• [AIM OF THE TASK]: Copy each line from the entries that the word "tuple" appears in.

[Records from a dataset]
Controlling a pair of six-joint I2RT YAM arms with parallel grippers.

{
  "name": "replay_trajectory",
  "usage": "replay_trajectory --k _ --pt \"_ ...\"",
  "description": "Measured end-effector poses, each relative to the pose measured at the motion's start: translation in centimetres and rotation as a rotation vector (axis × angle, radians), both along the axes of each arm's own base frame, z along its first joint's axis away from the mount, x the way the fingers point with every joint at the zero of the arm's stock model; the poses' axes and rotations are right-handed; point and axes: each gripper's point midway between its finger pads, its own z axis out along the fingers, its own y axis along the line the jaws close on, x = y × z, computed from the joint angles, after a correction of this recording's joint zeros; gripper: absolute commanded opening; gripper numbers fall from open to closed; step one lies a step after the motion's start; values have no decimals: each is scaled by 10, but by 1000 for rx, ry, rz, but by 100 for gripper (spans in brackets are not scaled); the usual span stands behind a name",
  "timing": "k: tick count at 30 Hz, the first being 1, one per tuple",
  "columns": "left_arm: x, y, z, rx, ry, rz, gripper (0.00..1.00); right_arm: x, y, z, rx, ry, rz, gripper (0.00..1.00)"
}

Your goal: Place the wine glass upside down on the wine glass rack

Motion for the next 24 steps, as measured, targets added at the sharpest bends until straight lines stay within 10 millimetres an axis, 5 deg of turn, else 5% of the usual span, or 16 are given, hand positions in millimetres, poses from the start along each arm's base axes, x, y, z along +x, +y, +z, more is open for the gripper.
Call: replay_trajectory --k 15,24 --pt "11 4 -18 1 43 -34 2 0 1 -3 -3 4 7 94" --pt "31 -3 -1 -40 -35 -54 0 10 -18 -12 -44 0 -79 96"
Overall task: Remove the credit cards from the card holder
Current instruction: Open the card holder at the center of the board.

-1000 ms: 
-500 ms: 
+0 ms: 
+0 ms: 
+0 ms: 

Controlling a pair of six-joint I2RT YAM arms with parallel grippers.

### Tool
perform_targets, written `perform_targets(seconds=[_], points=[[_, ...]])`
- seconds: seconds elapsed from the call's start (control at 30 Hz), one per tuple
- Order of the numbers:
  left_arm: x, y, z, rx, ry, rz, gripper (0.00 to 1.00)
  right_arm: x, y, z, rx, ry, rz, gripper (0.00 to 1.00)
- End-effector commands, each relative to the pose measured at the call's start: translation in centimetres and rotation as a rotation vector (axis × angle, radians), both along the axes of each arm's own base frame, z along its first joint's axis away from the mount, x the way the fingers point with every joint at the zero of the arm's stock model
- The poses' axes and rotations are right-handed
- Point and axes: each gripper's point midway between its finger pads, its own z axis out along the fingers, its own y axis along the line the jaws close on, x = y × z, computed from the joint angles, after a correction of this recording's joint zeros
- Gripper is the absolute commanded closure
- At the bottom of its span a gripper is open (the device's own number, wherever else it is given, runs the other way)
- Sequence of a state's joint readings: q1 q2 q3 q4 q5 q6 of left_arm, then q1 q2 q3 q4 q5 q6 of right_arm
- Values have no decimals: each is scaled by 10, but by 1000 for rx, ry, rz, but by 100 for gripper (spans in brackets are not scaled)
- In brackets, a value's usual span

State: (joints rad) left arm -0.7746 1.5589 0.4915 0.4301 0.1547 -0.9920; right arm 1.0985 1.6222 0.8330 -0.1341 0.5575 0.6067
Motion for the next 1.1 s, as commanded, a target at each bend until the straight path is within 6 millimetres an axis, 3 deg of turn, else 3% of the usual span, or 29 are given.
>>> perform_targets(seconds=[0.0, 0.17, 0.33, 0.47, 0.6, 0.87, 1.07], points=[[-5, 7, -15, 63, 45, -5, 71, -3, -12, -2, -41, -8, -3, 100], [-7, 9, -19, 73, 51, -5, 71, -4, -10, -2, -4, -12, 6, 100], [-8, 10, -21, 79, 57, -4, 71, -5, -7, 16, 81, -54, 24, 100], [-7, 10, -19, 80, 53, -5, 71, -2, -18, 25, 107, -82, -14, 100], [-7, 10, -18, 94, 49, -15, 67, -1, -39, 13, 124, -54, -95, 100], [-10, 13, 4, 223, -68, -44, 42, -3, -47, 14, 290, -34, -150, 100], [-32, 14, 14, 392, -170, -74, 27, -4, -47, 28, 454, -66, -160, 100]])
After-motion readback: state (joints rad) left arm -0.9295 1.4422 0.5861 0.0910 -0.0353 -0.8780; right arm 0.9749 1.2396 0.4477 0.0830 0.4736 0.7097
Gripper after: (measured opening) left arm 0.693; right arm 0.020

• [RESPONSE BOX]:
  "timing": "k: tick count at 30 Hz, the first being 1, one per tuple",
- seconds: seconds elapsed from the call's start (control at 30 Hz), one per tuple

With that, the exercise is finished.